TASK ITEM:
Every line below needs to be printed again exactly, without any of its pictures.

DATASET EXCERPT:
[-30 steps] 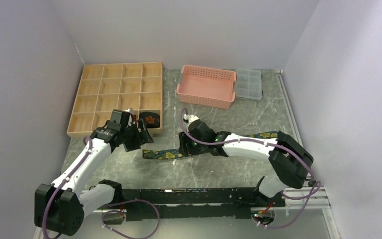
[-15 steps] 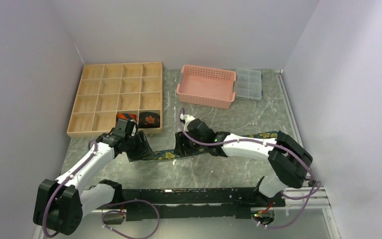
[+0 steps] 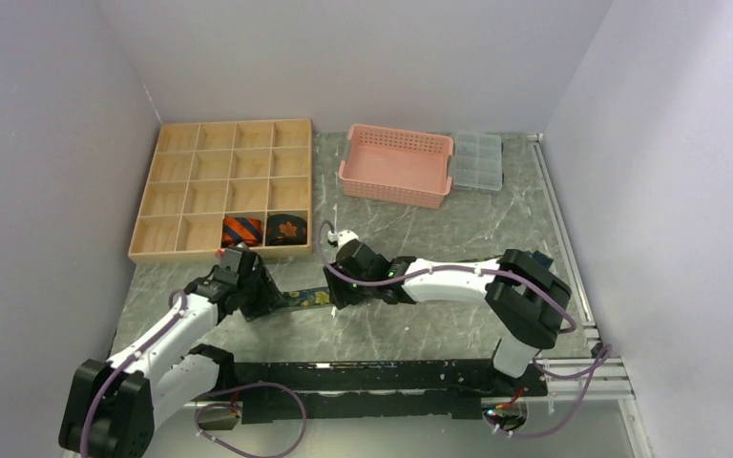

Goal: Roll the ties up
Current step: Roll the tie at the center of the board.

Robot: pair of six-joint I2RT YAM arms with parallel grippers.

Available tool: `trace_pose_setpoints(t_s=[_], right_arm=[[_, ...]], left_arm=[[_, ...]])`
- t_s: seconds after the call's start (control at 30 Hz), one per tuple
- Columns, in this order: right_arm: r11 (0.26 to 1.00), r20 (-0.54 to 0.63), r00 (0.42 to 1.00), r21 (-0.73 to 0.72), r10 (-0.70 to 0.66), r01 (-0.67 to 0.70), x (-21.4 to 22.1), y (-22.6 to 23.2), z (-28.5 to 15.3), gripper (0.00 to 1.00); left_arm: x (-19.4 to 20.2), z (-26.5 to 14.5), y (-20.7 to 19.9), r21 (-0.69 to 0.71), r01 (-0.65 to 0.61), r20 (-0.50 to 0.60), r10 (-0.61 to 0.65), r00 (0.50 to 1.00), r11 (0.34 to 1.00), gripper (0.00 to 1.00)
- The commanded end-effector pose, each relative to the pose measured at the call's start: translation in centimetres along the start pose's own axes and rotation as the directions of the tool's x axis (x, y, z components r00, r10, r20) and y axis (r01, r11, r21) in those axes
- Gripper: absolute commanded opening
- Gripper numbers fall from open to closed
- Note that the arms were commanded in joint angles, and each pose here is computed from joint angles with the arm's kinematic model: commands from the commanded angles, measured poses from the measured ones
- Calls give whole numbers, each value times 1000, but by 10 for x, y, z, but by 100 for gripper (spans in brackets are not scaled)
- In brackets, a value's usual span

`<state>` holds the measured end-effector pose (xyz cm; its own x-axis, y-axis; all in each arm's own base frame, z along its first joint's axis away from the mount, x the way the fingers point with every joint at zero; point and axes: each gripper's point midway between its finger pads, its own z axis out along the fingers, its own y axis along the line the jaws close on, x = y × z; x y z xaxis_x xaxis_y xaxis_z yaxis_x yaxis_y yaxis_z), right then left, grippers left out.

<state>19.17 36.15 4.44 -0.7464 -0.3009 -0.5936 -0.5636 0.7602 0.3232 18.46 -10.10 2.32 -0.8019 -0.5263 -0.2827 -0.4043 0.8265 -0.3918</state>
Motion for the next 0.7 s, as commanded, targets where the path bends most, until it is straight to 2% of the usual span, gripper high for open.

REPLY TO THE TASK:
[-30 steps] 
[-15 steps] 
[+0 steps] 

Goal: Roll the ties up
Current step: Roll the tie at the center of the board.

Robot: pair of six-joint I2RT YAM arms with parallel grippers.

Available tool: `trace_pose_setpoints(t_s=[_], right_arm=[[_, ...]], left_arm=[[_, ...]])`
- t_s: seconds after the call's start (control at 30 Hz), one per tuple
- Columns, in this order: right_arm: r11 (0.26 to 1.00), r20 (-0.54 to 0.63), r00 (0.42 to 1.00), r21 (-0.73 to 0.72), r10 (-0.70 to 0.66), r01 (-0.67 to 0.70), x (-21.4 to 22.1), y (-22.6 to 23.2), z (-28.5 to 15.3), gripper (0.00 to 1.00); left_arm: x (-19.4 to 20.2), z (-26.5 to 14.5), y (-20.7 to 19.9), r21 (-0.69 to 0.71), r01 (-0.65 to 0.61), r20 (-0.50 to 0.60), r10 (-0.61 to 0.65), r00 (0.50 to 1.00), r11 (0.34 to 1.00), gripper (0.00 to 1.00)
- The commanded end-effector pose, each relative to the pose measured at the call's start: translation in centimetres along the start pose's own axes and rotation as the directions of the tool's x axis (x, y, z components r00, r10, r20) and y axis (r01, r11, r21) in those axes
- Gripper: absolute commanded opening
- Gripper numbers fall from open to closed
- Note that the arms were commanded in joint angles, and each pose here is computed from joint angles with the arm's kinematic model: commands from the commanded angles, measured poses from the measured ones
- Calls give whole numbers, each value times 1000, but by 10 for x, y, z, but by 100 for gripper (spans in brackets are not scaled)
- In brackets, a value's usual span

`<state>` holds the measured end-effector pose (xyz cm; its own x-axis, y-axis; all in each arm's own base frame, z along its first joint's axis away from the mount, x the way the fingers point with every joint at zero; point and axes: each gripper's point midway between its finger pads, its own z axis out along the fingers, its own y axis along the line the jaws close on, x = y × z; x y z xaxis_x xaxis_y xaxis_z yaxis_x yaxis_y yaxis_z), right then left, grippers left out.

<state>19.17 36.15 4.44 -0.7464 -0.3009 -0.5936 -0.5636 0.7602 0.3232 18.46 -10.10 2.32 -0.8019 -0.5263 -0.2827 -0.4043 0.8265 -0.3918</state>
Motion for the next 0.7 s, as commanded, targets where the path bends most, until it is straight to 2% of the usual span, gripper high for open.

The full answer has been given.